Parent material greatly influences pedogenesis and soil nutrient availability and consequently we hypothesized that it would significantly affect the amount of organic solutes in soil, many of which have been implicated in rhizosphere processes linked to plant nutrient uptake. Consequently, we investigated the influence of two contrasting parent materials in which calcite was present or absent (alkaline and non-alkaline soils) on the concentrations of dissolved organic carbon (DOC), low-molecular weight organic acids (LMWOA) and glucose in soil solution. Both soils were under Norway spruce. The dynamics of LMWOAs in soil were also investigated using 14C-labelled citrate and oxalate. Some of the mineral horizons of the alkaline soils showed significantly higher concentrations of DOC, phenolics, and fumarate in soil solution and also a higher basal respiration.
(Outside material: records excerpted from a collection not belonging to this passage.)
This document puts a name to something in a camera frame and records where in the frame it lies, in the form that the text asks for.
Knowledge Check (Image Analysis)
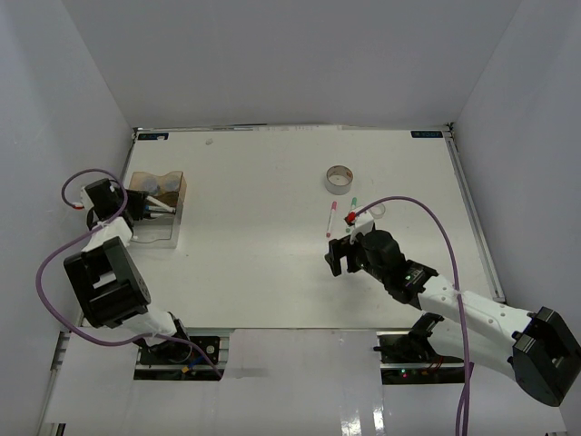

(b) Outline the blue capped white marker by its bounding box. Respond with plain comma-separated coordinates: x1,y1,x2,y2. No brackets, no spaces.
144,205,176,215

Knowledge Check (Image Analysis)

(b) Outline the clear jar of paper clips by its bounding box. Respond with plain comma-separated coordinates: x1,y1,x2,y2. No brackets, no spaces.
163,177,182,192

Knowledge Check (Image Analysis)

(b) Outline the pink capped white marker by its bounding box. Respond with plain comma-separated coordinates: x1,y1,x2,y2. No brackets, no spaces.
325,201,338,239

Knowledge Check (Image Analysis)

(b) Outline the green capped white marker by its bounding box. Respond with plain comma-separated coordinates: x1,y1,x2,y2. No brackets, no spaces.
346,197,358,234

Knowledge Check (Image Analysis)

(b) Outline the red capped white marker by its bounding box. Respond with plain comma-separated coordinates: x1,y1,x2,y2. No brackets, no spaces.
146,195,176,210

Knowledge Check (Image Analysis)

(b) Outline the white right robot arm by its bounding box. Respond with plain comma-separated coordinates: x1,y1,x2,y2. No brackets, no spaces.
325,230,580,407

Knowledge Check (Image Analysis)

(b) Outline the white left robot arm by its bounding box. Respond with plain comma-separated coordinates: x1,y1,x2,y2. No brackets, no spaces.
64,178,192,363

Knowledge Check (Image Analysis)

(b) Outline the clear brown organizer container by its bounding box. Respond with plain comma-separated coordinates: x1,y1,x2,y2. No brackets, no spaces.
127,171,187,249

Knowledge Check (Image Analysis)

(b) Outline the small clear tape roll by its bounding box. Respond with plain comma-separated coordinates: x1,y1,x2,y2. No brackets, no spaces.
369,203,386,220

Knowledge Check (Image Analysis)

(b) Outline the large white tape roll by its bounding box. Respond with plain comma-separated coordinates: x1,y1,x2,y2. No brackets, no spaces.
324,165,354,195

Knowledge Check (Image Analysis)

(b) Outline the black label left corner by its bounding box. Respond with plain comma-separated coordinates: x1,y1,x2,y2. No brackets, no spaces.
137,133,169,141

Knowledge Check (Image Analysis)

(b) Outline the black label corner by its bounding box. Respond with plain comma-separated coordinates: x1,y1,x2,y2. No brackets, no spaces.
410,130,443,139
137,133,169,141

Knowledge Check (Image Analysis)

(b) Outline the black label right corner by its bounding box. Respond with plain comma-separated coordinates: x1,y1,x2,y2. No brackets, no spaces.
410,130,443,139

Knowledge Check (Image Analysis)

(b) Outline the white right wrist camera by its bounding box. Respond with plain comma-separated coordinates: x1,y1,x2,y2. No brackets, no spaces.
345,211,375,244

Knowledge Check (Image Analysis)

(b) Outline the aluminium rail right edge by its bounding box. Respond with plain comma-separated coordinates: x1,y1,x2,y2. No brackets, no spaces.
443,123,506,302

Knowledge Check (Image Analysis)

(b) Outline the aluminium rail edge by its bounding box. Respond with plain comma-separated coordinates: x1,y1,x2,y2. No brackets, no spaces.
50,332,71,375
443,123,506,302

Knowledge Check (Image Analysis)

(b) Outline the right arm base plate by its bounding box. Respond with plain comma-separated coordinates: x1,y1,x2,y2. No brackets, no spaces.
373,331,465,386

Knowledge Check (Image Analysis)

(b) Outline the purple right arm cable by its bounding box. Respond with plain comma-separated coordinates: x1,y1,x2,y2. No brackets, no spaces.
351,195,476,436

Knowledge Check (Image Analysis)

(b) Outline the aluminium rail left edge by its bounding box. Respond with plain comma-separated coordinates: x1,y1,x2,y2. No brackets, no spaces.
50,332,71,375

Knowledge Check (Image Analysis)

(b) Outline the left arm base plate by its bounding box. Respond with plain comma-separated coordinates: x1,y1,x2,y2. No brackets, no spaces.
133,334,228,382
No major differences were seen in organic solute status in the organic horizons of the two soil types. LMWOAs were present at low concentrations in soil solution (< 1 to 25 µM). Their mineralization rate significantly decreased with soil depth, however, overall neither their concentration or half-life in soil was markedly affected by parent material. The alkaline soils had significantly higher CO 2-to-soil organic C (SOC) ratios, and consequently SOC in the alkaline soils did not seem more chemically stable against mineralization. Considering possible DOC and CO 2 efflux rates it was suggested that the equal or larger SOC stocks in alkaline mineral soils were most likely linked to a higher net primary productivity. In conclusion, our study found that parent material exerted only a small effect on the concentration and dynamics of organic solutes in soil solution. This suggests that in comparison to other factors (e.g. vegetation cover, climate etc) parent material may not be a major regulator of the organic solute pool in soil.